This method is especially useful when contextual information is scarce, for example, in social media where the content is less.
While CNNs are known to have revolutionized the Image Classification problem, they can be applied to Text Processing also.

Convolutional Neural Networks

Before we dive into Sentiment Analysis, it is useful to know CNNs and the different layers in it.
CNNs are composed of the following layers -

  • One or more Convolutional Layers
  • One or more ReLU (Rectified Linear Unit) Layer
  • One or more Pooling Layers
  • Fully Connected Layers

For text classification, the first hidden layer can be an Embedding layer, which takes input as Tokens, and converts integers to vectors, thus giving a vector representation of the words.

Some Important Points to note -

  • The output of each layer is fed as input to the next layer.
  • The Fully Connected Layer outputs the final vector, whose dimension is defined by the number of classes for classification, which in our case is 2 - positive and negative.

Algorithm

Step 1

  • The first step is the same for both Lexical methods, and any Machine Learning methods.
  • It involves Data Preprocessing, after having imported the data
  • Some common steps required are - removal of punctuation, stopwords, etc.
  • Tokenizing is performed to convert the sentences to more easier forms of data structures like Python lists.

Step 2

  • Padding is done in order to determine a maximum length of the input to the Convolutional Neural Network.
  • The concept of Padding is related to adding 0s to make the length of all input sentences or vectors uniform.

For example -
If the maximum length of an input vector is 10, then a vector [1, 136] will be transformed to [0, 0, 0, 0, 0, 0, 0, 0, 1, 136] after padding operation has been performed.

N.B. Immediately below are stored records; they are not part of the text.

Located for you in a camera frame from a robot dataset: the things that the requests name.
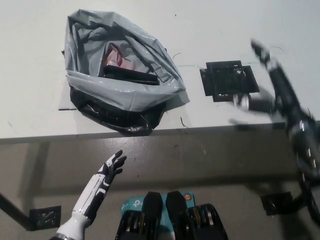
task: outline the black tape
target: black tape
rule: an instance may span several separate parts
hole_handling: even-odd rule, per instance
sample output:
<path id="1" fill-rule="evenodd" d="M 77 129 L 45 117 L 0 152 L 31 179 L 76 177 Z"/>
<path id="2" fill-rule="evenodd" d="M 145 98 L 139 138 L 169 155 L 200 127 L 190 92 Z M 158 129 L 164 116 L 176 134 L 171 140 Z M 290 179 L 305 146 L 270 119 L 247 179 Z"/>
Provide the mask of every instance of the black tape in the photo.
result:
<path id="1" fill-rule="evenodd" d="M 259 87 L 250 66 L 241 61 L 207 62 L 200 75 L 206 96 L 214 102 L 230 102 L 235 94 L 258 93 Z"/>
<path id="2" fill-rule="evenodd" d="M 29 218 L 36 224 L 36 230 L 58 228 L 61 222 L 61 206 L 31 209 Z"/>

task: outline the white table
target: white table
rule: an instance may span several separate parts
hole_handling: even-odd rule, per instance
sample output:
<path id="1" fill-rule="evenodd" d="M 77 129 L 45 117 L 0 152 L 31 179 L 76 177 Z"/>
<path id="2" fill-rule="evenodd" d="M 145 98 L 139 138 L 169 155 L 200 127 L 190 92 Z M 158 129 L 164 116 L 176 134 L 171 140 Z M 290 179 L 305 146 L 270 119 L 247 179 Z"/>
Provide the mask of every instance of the white table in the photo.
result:
<path id="1" fill-rule="evenodd" d="M 181 53 L 174 62 L 190 102 L 166 112 L 154 135 L 178 133 L 181 118 L 189 132 L 235 122 L 271 126 L 266 115 L 206 97 L 199 73 L 206 62 L 241 60 L 274 94 L 251 37 L 279 59 L 301 104 L 320 119 L 318 0 L 0 1 L 0 143 L 121 136 L 76 110 L 59 111 L 67 86 L 61 54 L 67 15 L 78 9 L 117 12 L 158 38 L 172 57 Z"/>

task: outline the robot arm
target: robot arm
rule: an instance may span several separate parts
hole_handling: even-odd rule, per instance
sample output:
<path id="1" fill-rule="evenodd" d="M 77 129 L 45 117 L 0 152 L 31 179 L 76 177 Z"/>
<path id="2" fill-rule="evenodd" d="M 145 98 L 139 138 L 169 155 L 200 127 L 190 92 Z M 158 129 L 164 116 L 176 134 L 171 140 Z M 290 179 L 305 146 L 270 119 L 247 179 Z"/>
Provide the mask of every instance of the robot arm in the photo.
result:
<path id="1" fill-rule="evenodd" d="M 320 227 L 320 145 L 316 121 L 310 113 L 306 113 L 301 108 L 295 91 L 278 61 L 270 57 L 269 51 L 260 43 L 252 41 L 251 47 L 269 73 L 275 100 L 273 102 L 270 99 L 256 101 L 248 94 L 236 95 L 233 99 L 234 104 L 240 108 L 269 114 L 275 111 L 280 112 L 285 120 L 286 133 L 296 155 L 302 191 L 302 197 L 297 197 L 283 210 L 285 212 L 288 209 L 299 210 L 300 204 L 296 203 L 302 200 L 303 206 L 307 206 L 311 218 Z"/>
<path id="2" fill-rule="evenodd" d="M 72 210 L 71 218 L 59 227 L 50 240 L 85 239 L 85 229 L 95 220 L 114 177 L 122 172 L 120 167 L 124 165 L 127 158 L 126 156 L 119 158 L 122 153 L 123 151 L 120 150 L 110 157 L 91 177 Z"/>

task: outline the gray plastic bag
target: gray plastic bag
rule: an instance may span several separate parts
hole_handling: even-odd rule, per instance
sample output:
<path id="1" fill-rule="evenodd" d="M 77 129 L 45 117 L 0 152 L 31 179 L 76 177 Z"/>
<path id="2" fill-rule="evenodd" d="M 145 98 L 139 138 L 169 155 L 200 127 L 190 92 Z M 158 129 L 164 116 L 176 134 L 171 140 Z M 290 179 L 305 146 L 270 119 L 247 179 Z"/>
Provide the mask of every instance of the gray plastic bag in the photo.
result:
<path id="1" fill-rule="evenodd" d="M 102 77 L 103 61 L 110 44 L 117 46 L 123 56 L 134 63 L 136 71 L 154 72 L 159 85 Z M 160 42 L 115 12 L 78 10 L 68 16 L 64 57 L 71 89 L 114 109 L 140 113 L 186 89 Z"/>

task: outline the floor
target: floor
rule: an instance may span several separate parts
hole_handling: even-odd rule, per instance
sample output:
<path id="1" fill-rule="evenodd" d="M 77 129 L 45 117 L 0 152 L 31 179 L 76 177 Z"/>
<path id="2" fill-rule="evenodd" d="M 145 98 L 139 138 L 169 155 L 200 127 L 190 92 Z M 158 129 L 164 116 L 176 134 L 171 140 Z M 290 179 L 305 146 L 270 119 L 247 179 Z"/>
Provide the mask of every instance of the floor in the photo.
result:
<path id="1" fill-rule="evenodd" d="M 128 159 L 86 239 L 113 240 L 122 202 L 148 191 L 189 190 L 219 212 L 231 240 L 317 240 L 306 209 L 266 216 L 260 196 L 299 193 L 296 166 L 281 130 L 126 137 L 0 145 L 0 191 L 25 213 L 62 206 L 65 222 L 82 189 L 113 153 Z M 0 211 L 0 240 L 49 239 L 57 229 L 27 232 Z"/>

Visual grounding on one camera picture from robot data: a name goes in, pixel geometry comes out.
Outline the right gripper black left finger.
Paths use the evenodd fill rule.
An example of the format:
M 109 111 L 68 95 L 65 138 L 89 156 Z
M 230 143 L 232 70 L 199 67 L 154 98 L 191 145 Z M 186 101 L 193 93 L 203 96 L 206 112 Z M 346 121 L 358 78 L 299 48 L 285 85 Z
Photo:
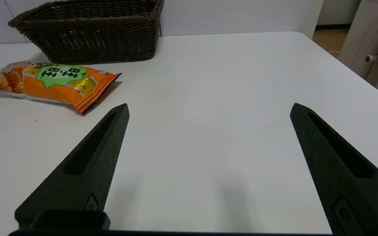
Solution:
M 111 109 L 15 210 L 20 229 L 48 210 L 103 211 L 130 113 Z

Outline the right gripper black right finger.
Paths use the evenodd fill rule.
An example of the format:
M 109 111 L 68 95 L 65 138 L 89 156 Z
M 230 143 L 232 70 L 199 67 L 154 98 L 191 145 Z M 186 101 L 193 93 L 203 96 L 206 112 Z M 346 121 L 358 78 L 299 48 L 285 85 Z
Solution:
M 333 235 L 378 235 L 378 168 L 312 109 L 290 119 Z

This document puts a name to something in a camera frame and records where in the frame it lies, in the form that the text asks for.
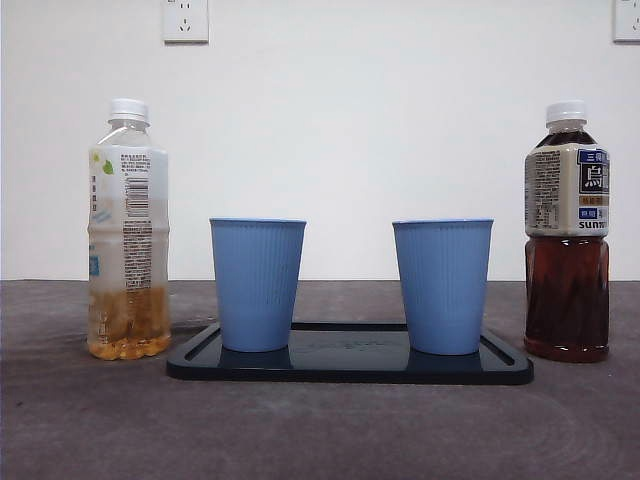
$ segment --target oolong tea bottle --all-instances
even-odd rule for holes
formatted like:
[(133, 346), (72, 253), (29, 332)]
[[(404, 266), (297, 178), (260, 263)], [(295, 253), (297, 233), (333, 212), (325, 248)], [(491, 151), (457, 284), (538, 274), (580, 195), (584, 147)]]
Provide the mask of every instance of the oolong tea bottle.
[(609, 155), (586, 123), (584, 102), (550, 105), (549, 134), (525, 166), (524, 342), (563, 362), (597, 362), (609, 350)]

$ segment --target white bottle cap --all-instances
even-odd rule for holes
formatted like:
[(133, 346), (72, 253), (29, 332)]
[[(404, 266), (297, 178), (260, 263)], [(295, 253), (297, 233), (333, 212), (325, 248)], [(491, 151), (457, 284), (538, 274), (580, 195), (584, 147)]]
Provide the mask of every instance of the white bottle cap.
[(111, 120), (138, 120), (149, 126), (149, 108), (147, 104), (132, 98), (114, 98), (111, 100)]
[(583, 100), (567, 100), (547, 107), (547, 125), (558, 120), (587, 121), (587, 104)]

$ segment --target juice bottle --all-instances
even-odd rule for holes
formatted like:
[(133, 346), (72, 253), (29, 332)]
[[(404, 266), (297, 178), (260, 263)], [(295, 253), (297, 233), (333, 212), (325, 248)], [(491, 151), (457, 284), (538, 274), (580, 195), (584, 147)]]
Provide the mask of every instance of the juice bottle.
[(89, 152), (89, 330), (92, 355), (134, 359), (170, 342), (167, 154), (148, 109), (111, 101), (111, 131)]
[(609, 155), (580, 100), (547, 108), (525, 164), (528, 352), (597, 362), (609, 351)]

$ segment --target blue cup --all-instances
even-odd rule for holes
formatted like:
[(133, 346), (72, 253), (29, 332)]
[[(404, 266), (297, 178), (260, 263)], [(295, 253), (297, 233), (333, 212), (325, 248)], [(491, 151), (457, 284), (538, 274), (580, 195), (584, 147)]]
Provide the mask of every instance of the blue cup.
[(491, 219), (393, 222), (412, 348), (478, 351), (492, 225)]
[(306, 222), (212, 218), (222, 344), (267, 352), (289, 343)]

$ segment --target bottle label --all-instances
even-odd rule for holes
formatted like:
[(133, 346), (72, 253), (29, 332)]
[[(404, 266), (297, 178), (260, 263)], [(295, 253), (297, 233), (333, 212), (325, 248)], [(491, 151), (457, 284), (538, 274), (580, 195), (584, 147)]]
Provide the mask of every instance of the bottle label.
[[(92, 288), (150, 288), (154, 260), (166, 271), (163, 252), (154, 256), (152, 248), (154, 232), (166, 236), (168, 231), (166, 154), (149, 147), (99, 146), (90, 151), (89, 170)], [(155, 245), (166, 250), (166, 240)], [(162, 281), (162, 272), (156, 274)]]
[(597, 145), (543, 146), (525, 161), (528, 235), (605, 236), (609, 155)]

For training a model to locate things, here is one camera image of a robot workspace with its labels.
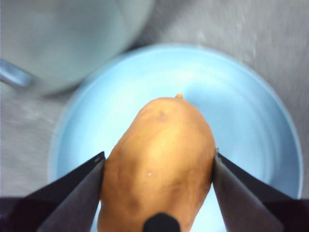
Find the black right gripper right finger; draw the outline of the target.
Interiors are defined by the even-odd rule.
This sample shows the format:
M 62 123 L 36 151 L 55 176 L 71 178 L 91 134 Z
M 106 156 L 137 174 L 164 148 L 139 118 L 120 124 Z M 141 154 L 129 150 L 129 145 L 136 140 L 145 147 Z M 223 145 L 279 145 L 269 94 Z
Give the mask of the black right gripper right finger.
M 229 232 L 307 232 L 309 201 L 294 199 L 215 152 L 212 183 Z

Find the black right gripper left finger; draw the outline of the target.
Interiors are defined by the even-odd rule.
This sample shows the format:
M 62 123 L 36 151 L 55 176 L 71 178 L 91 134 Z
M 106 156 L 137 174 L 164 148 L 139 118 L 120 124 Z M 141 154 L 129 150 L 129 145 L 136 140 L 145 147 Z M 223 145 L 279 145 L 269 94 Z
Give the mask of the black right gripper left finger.
M 2 232 L 88 232 L 99 203 L 105 157 L 100 152 L 24 197 L 0 199 Z

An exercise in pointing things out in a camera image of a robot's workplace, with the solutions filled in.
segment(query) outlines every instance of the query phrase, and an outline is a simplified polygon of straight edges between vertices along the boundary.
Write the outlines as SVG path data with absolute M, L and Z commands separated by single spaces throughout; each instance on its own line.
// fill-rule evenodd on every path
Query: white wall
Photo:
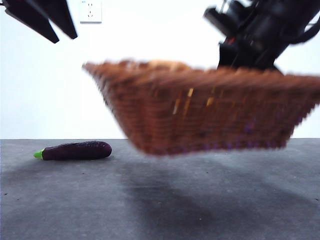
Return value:
M 1 8 L 1 138 L 124 138 L 91 77 L 86 61 L 133 57 L 172 59 L 194 67 L 218 64 L 223 36 L 203 17 L 216 0 L 103 0 L 102 24 L 80 24 L 78 0 L 69 8 L 79 37 L 45 38 Z M 320 35 L 291 47 L 277 61 L 284 72 L 320 74 Z M 320 109 L 294 137 L 320 138 Z

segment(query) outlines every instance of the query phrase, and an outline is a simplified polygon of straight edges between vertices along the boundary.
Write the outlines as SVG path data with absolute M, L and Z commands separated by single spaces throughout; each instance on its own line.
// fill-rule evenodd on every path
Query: purple eggplant
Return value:
M 111 146 L 104 141 L 85 141 L 46 147 L 35 152 L 34 157 L 42 160 L 93 160 L 109 157 L 111 152 Z

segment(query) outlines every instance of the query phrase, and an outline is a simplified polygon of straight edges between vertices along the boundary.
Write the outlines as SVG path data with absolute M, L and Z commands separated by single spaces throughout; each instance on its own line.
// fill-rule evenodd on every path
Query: robotic arm
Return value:
M 304 43 L 320 30 L 320 0 L 228 0 L 226 13 L 208 8 L 204 16 L 226 40 L 220 43 L 219 66 L 276 69 L 274 62 L 291 44 Z M 5 12 L 53 43 L 59 41 L 49 19 L 70 38 L 77 33 L 66 0 L 2 0 Z
M 54 22 L 71 39 L 77 37 L 66 0 L 2 0 L 5 12 L 53 43 L 59 38 L 49 23 Z
M 219 66 L 276 69 L 275 59 L 291 44 L 304 43 L 320 30 L 320 0 L 250 0 L 244 7 L 229 1 L 226 13 L 208 8 L 204 16 L 225 36 Z

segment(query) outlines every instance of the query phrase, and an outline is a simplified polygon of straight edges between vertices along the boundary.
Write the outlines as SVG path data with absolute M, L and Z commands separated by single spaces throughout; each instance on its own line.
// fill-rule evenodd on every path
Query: gray floor
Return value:
M 66 142 L 1 141 L 1 239 L 319 239 L 320 139 L 164 159 L 107 140 L 107 159 L 33 158 Z

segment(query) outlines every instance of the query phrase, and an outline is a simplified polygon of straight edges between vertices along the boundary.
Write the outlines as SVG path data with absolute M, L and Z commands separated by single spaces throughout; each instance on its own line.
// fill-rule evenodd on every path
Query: woven basket
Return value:
M 180 62 L 83 65 L 129 140 L 153 155 L 283 148 L 320 103 L 320 77 Z

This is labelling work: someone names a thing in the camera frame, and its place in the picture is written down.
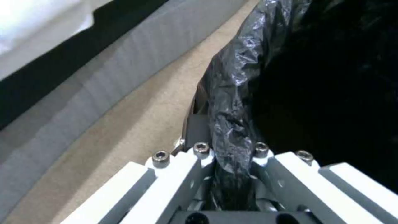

Note: This kind of preprocessing, in which 0s are added towards the beginning is true for Keras.

Step 3

  • Word Embeddings, which is a representation of the data in a multidimensional space depending on similarity and dissimilarity between words, is created.
  • This is primarily used for dimensionality reduction.
  • This can be done using Keras, or Word2Vec.
  • Keras provides an Embedding Hidden Layer to perform this task

Step 4

  • The Word Embeddings can be converted to an Embeddings Matrix before being fed as input to the CNN.
  • The Word Embeddings matrix output from the Embedding layer is the input to the Convolutional Layer, which performs the mathematical operation of Convolution, in a similar manner as in case of Images.
  • The filter sizes that perform Convolution can vary, and will accordingly output matrices of varying length. Multiple filters can be used.
  • The fully connected layer will finally give the output vector of size 2 (Binary CLassification).

Example

Let us consider the following 2 reviews for a movie:

s = ["This is a good movie", "Bad plot"]

Word Tokenization and Padding

First, each word in the sentence will be split:

list1 = [['This', 'is', 'a', 'good', 'movie'], ['Bad', 'plot']]

For tokenization, several approaches can be used, inclusing one-hot encoding or simply using a hash function or the Tokenizer API provided in keras. Let us assume after tokenization the sentence looks like the following:

list2 = [[44, 2, 12, 7, 18], [11, 65]]

Since, the lengths of both lists is unequal, it is necessary to add padding to the lists.

You can define the maximum length
In keras, the output will look as follows:

list3 = [[44, 2, 12, 7, 18], [0, 0, 0, 11, 65]

Word Embeddings

  • The Embedding Layer in keras will transform the above lists into a multidimensional space.
  • It can be created by specifying the unique vocabulary, the number of words in each input and the output vector size.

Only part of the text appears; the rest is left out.